Alors que la pauvreté et les inégalités continuent de croître massivement, que les services D’intérêt général se réduisent et que des contrats importants sont attribués à des groupes D’armement, il apparaît que peu de gens comptent, leur vie, leur santé, leur sécurité. Et comme ceux qui ne font pas partie de l’élite sont traités avec dédain. Les malades de Covid-19 dans les Hotspots pauvres de Göttingen sont eux-mêmes responsables de la contagion selon les déclarations officielles des politiciens, ils sont gardés par des soldats de la Bundeswehr. Il en est de même pour des centaines de réfugiés malades dans leurs camps. Comme si tout cela n’était pas une violence qui nécessiterait des contre-mesures immédiates. Mais ceux-ci sont réclamés avec indignation et menace à Stuttgart, après les émeutes, au cours desquelles des policiers ont également été attaqués. Bien sûr, les émeutes sont dignes de critiques, d’autant plus qu’elles aggravent plutôt la situation des personnes privées de leurs droits. Mais où est la recherche des causes, la réflexion honnête sur la réalité de la vie des jeunes qui ont de moins en moins de raisons d’avoir confiance dans les institutions publiques?

L ' “indice de confiance” cité au début pourrait donner plus de matière à réflexion: dans L’Allemagne riche, les inégalités sociales sont plus élevées que dans la plupart des pays industrialisés – mais les chances de progression par L’éducation sont beaucoup plus faibles. Un sur deux considère le capitalisme comme une forme de société nuisible, car il ne représente pas les intérêts de la population. Il est clair que l’état ne fonctionne bien que pour L’élite: celle-ci a 50% plus confiance dans l’état et ses institutions que la moyenne de la population!
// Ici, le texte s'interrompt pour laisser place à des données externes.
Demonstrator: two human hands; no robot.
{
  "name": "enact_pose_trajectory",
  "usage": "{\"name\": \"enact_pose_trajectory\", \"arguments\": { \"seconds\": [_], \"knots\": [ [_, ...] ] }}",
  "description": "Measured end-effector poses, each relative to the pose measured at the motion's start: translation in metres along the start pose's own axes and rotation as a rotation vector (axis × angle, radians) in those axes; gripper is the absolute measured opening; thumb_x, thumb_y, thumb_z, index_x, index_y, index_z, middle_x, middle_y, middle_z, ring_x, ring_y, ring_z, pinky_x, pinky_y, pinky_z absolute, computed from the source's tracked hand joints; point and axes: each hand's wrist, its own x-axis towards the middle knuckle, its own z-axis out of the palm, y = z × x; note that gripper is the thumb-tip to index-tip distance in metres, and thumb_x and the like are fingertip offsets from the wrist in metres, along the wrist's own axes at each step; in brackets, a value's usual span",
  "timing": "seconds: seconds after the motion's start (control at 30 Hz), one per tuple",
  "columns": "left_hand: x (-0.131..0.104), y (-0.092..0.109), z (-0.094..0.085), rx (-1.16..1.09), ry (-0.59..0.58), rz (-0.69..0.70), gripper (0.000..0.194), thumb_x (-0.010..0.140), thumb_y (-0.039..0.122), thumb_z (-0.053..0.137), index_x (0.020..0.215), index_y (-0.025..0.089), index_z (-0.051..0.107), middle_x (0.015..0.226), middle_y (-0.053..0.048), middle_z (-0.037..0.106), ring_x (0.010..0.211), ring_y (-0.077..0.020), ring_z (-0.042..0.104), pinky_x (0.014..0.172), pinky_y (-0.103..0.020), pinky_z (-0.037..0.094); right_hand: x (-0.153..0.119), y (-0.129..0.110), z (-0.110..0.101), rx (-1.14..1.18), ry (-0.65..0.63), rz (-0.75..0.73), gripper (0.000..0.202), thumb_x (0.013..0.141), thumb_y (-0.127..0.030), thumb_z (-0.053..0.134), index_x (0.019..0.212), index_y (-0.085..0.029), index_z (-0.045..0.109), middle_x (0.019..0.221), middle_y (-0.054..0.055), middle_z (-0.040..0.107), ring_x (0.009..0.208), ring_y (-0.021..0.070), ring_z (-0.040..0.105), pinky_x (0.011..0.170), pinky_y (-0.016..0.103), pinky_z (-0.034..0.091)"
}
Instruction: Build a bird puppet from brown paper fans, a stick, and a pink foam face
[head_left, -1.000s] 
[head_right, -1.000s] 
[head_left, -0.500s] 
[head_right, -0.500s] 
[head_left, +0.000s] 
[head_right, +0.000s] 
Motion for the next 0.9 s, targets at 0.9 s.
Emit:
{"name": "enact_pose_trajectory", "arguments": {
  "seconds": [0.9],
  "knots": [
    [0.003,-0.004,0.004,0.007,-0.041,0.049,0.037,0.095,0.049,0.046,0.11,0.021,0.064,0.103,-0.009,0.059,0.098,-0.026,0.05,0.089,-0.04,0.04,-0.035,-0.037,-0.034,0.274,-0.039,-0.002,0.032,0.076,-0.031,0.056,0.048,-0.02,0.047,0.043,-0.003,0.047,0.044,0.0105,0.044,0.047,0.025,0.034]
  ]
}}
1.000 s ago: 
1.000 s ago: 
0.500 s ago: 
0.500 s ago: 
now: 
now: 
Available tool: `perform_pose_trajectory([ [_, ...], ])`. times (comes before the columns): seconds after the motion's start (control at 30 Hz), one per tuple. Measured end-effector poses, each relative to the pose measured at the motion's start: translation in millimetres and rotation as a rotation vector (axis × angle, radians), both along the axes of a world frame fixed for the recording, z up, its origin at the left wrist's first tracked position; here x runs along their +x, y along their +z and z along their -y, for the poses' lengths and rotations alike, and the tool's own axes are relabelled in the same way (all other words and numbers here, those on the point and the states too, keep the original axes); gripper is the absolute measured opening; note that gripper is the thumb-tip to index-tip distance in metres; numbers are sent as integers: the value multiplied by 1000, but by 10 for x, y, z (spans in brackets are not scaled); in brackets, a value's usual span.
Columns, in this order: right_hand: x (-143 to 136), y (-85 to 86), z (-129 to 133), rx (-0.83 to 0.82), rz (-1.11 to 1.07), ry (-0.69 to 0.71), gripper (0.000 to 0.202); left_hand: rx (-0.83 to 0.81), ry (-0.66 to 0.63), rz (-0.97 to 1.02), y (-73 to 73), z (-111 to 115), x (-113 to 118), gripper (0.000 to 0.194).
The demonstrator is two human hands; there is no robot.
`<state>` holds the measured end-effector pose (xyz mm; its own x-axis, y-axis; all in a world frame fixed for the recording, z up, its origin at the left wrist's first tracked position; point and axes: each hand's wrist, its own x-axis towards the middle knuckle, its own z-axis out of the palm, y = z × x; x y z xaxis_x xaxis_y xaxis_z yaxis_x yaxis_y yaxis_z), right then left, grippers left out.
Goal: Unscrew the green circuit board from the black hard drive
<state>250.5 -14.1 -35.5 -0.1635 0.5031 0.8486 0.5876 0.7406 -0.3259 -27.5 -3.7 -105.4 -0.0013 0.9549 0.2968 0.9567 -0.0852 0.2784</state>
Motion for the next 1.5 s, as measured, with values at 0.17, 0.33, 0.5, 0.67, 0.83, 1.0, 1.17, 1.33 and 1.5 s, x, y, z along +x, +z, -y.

La pandémie de Corona a clairement montré que le capitalisme néolibéralement radicalisé ne répond pas aux problèmes mondiaux. Il considère la démocratie et les droits de l’homme comme des dommages aux affaires et comme une arme à attaquer contre la Chine. Il serait tout à fait irréaliste d’espérer la perspicacité des élites du pouvoir et de s’attendre à des conséquences décentes – par exemple une juste répartition des richesses, des solutions pacifiques aux conflits, le contrôle du pouvoir économique. D’ores et déjà, les lobbyistes du groupe s’efforcent d’empêcher toute limitation de leurs profits et de leur pouvoir (cf. LobbyControl: “la présidence allemande du Conseil de l’UE: L’Industrie en tête?"). L’Etat se prépare, à l’intérieur, avec de nouvelles lois sur le contrôle et la police, à l’extérieur avec une modernisation massive et des menaces. La confiance est remplacée par la violence. Les héroïnes d’importance systémique dans les cliniques et les Kitas sont oubliées – elles sortent vides lors de la redistribution. Le” système porcin " de Tönnies devient un exemple évident d’un système d’exploitation hostile aux hommes à la merci de milliards de personnes dans le monde. Ce système et ses représentants n’ont plus confiance; il appartient à la gauche de montrer des alternatives convaincantes. Car le système doit être modifié à partir de zéro avant qu’il ne nous survole.